In the case of the soldier, I'd find enhancements acceptable if the soldier volunteered for the alteration, understanding its consequences, and if it would be an enhancement that's reversible and cannot be passed on to the next generation.
How can we lobby lawmakers on these issues?
We ought to call on lawmakers first to address the needs of the suffering and the poor and people who have diseases before we talk about making them "better." I think as long as we have unjust systems of health care provision in this country, and as long as we have many people in poverty and children who suffer, it's a luxury to talk about enhancement technologies.
But the government is already spending about $1 billion per year for nano research.
Part of the answer is that we first have to build an informed citizenry. My guess is that average Christians don't know about the federal nanotechnology project. Or, like a lot of us, they didn't pay attention in science class in high school, and their eyes glaze over when you talk about DNA.
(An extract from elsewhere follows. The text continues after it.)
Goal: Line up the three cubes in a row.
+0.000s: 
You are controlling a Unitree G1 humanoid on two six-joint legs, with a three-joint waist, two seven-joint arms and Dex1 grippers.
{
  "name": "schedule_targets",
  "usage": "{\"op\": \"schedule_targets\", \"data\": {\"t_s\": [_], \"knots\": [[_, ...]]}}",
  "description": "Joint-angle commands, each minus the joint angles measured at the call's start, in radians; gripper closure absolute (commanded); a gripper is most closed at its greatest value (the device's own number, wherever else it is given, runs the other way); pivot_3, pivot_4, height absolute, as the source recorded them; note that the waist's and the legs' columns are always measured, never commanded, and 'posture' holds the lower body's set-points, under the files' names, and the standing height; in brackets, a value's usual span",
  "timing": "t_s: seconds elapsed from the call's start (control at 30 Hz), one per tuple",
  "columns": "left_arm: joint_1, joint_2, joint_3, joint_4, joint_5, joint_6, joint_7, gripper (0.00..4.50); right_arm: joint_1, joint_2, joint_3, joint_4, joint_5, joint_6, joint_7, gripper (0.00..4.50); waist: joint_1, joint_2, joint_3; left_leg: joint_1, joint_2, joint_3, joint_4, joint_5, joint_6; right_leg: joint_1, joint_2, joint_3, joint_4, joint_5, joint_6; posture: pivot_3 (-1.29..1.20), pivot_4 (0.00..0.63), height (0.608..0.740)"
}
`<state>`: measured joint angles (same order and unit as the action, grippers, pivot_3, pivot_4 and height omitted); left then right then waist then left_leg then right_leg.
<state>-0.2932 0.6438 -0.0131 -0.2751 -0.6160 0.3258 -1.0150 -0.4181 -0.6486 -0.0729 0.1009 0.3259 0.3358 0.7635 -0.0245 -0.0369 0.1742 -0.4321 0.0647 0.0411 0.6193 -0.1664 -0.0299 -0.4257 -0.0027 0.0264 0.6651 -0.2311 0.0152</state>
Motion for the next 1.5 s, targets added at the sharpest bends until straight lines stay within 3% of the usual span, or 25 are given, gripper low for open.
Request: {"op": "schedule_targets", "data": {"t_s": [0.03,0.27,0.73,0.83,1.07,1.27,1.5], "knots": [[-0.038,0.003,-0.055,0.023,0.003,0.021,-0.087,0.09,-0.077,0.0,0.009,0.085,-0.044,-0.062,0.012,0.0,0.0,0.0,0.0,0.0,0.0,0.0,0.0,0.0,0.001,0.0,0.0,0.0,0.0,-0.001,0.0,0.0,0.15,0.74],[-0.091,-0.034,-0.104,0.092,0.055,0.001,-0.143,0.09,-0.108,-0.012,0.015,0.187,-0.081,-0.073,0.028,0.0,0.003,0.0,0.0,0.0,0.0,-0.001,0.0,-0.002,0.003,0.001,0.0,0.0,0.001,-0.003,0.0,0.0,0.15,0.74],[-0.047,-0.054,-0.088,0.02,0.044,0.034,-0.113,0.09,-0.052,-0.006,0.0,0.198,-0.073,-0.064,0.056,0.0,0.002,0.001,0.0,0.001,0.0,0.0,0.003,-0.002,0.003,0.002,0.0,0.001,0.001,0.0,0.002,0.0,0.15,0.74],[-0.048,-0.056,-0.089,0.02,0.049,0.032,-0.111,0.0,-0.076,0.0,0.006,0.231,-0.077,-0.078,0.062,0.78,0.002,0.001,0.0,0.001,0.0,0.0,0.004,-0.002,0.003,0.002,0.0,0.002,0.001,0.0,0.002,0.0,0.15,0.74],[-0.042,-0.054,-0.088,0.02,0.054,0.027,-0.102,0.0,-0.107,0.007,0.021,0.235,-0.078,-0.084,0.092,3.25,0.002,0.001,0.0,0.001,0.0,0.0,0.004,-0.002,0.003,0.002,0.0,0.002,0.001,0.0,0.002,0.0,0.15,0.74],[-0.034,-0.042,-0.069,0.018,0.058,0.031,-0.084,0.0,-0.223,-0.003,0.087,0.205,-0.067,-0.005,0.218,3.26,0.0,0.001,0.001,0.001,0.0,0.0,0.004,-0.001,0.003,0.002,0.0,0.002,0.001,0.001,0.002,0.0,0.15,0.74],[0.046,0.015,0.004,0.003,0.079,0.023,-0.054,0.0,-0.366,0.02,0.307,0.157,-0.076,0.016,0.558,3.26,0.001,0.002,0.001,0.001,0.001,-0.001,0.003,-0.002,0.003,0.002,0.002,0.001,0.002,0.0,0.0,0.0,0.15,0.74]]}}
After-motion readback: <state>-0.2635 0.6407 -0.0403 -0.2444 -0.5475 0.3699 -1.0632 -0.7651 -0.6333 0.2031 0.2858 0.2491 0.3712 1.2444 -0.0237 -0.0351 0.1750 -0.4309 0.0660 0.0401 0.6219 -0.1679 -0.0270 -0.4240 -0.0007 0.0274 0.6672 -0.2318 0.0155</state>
An informed citizenry can elect officials who can make good decisions. But I don't know of a quick fix.
What other groups, besides conservative Christians, are concerned about abuses of nanotechnology?
Feminists see a lot of these technologies as oppression of women by big businesses and other interests preying on the population. Some members of the Institute for Bioethics and the Human Future include those who work with environmental concerns, people from the Sierra Club and Greenpeace. There's also Judy Norsigian, who's head of the Boston Women's Collective and co-author of [the feminist manifesto] Our Bodies, Ourselves. On the other side of the table, as friends, are people like Wilberforce Forum bioethicist Nigel M. de S. Cameron and C. Christopher Hook. It's a very odd but hopeful coalition.
What can churches do to prepare to deal with the enhancement dilemmas?
We have to begin talking about technologies not as something we can consume without thinking about it, but as something that requires scrutiny. Some of us suggest that Christians should perhaps be the new techno Amish since the Amish don't reject every technology, but they realize that the use of a technology alters the way you inhabit the world.
Most of our churches have wonderful resources in the persons of doctors, nurses, and other educators who could help us understand these new developments. What some of us have chosen to do is get our information about science and technology only from the secular community, and then we think we can throw a Bible verse or two at it and all of a sudden we have Christianized the technology. But how you understand the technology and how you talk about it informs the ways that you use it.